My rating: 4 of 5 stars
The third volume of mangaka Paru Itagaki's Beastars manga, like the second, opens with a synopsis of prior volumes' events, good for those who like to break from certain series for a time as I do, along with a visual list of dramatic personae. The performance of the play Adler during which the lupine Legoshi and the tiger Bill physically injured one another is still on the minds of the students at Cherryton Academy, with the drama club leader, the red deer Louis, threatening to suspend them. However, the first-year students received a positive impression of the wolf from the play, with many of them yearning for autographs, Legoshi himself still in love with Haru.
The carnivorous students groom themselves to prepare for summer, with a celebration known as the Meteor Festival forthcoming, celebrating the long-deceased dinosaur inhabitants of the world where the manga occurs. Legoshi helps with the preparation, breaking from the others to meet Haru, whom other students bully, among them a harlequin rabbit with a sense of superiority who blames the dwarf rabbit for her recent breakup. The wolf and rabbit have lunch together, with the moment awkward, as the two haven't exchanged their names at the time, which they do at the end of their meal.
In the following chapter, Legoshi buys a pack of egg sandwiches from the school store and at a subsequent lecture sits next to a hen named Legom who at first thinks he's eating the eggs she regularly sells so that other students can enjoy the products of her loins, the store owner considering them of top quality. A news story eventually releases discussing the murder by carnivores of the Thomson's gazelle named Ms. Rinna, with hostility naturally reemerging between the carnivorous and herbivorous students.
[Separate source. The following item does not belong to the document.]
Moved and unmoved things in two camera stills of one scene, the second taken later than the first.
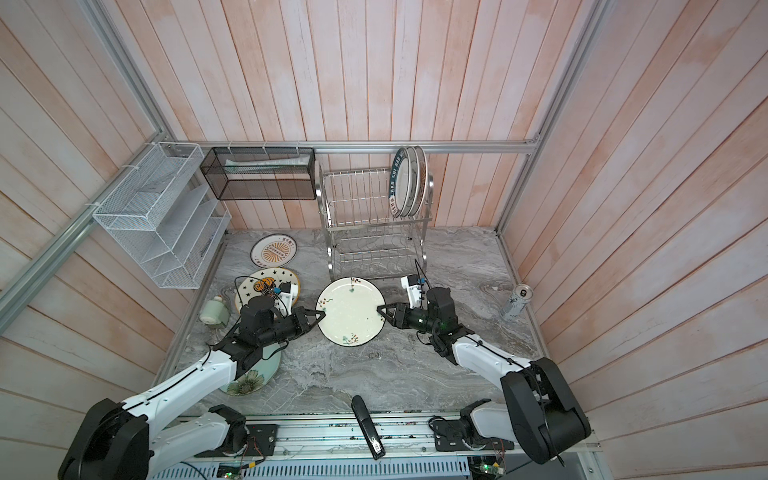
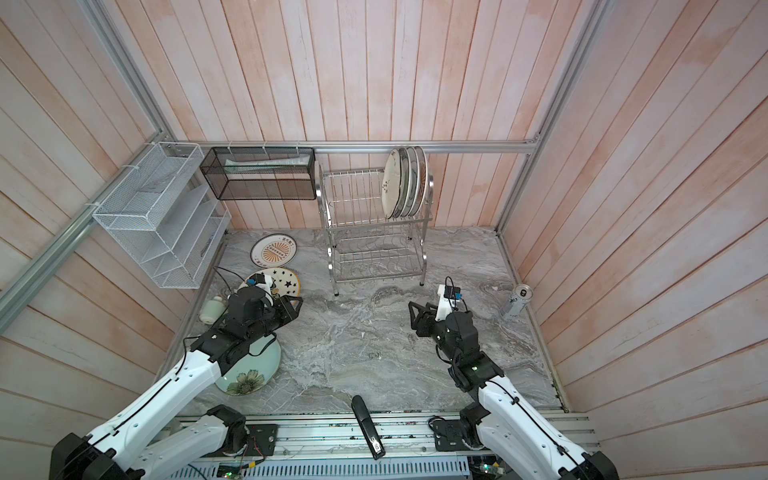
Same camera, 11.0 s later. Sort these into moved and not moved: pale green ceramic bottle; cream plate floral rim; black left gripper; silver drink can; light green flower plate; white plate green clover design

Legoshi departs, having forgotten his backpack, and along the way helps a fellow lupine student named Juno who is the target of bullying and was in the past.
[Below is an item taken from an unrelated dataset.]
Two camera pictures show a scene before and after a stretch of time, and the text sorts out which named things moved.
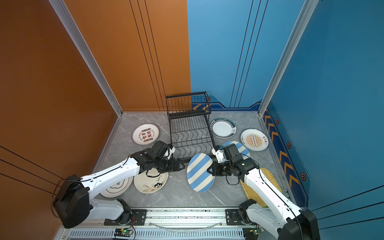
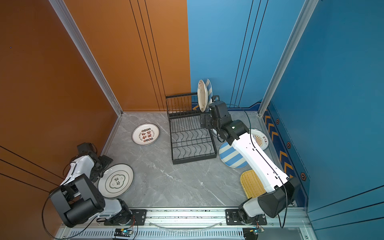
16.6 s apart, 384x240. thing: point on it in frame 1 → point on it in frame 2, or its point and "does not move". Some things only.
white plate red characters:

Legoshi and a few fellow students eventually visit the city near Cherryton Academy, soon stumbling into the black market which contains horrors such as a man with missing fingers who wants carnivores to devour those he still has for a price. As primal instincts attempt to take over Legoshi, he collapses in a back alley, with a panda turning out to be a psychotherapist finding him and taking him into his clinic, where at first, he holds him in binds, although he releases them once he becomes calmer. The panda is aware of Legoshi's relationship with Haru, thinking the wolf's aim is to devour her, and the third volume ends with the therapist giving the lupine a magazine of small animal pornography.
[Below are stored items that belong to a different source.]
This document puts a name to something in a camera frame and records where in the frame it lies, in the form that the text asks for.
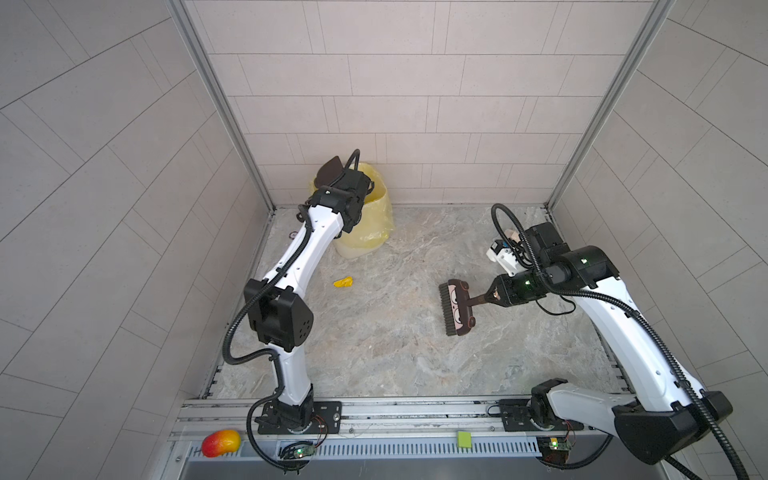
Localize yellow-lined trash bin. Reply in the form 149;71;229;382
333;163;395;259

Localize brown hand brush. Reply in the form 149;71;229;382
438;279;488;336

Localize brown dustpan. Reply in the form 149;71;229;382
313;156;345;189

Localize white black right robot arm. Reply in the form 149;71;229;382
488;203;749;479

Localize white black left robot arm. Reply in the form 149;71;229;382
222;149;375;432

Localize beige wooden rolling pin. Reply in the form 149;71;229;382
505;229;520;242

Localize yellow paper scrap left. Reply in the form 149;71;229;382
333;276;354;288

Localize right circuit board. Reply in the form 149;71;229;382
536;436;573;466

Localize circuit board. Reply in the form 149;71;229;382
536;436;573;466
279;441;317;461

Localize left circuit board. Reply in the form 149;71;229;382
279;441;317;461

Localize red yellow mango toy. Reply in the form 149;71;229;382
201;429;242;458

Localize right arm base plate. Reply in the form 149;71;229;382
498;398;568;432

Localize aluminium front rail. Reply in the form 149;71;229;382
167;395;673;460

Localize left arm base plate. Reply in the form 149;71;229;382
254;398;342;435
Itagaki follows the chief narrative with notes on Haru's name and design alongside tidbits about the world without Cherryton and how small animals find safety in numbers when navigating among the larger species. Overall, the third volume of Beastars proved as enjoyable as its predecessors, with the localization as before being excellent, the only indicator as to the comic's Japanese origin being that it reads from right to left, and the darker tone was a welcome change. There exist some minor issues such as one animal confusingly talking about the stripes on one animal's rear, but otherwise, I wouldn’t hesitate to recommend the third volume to those who enjoyed its precursors.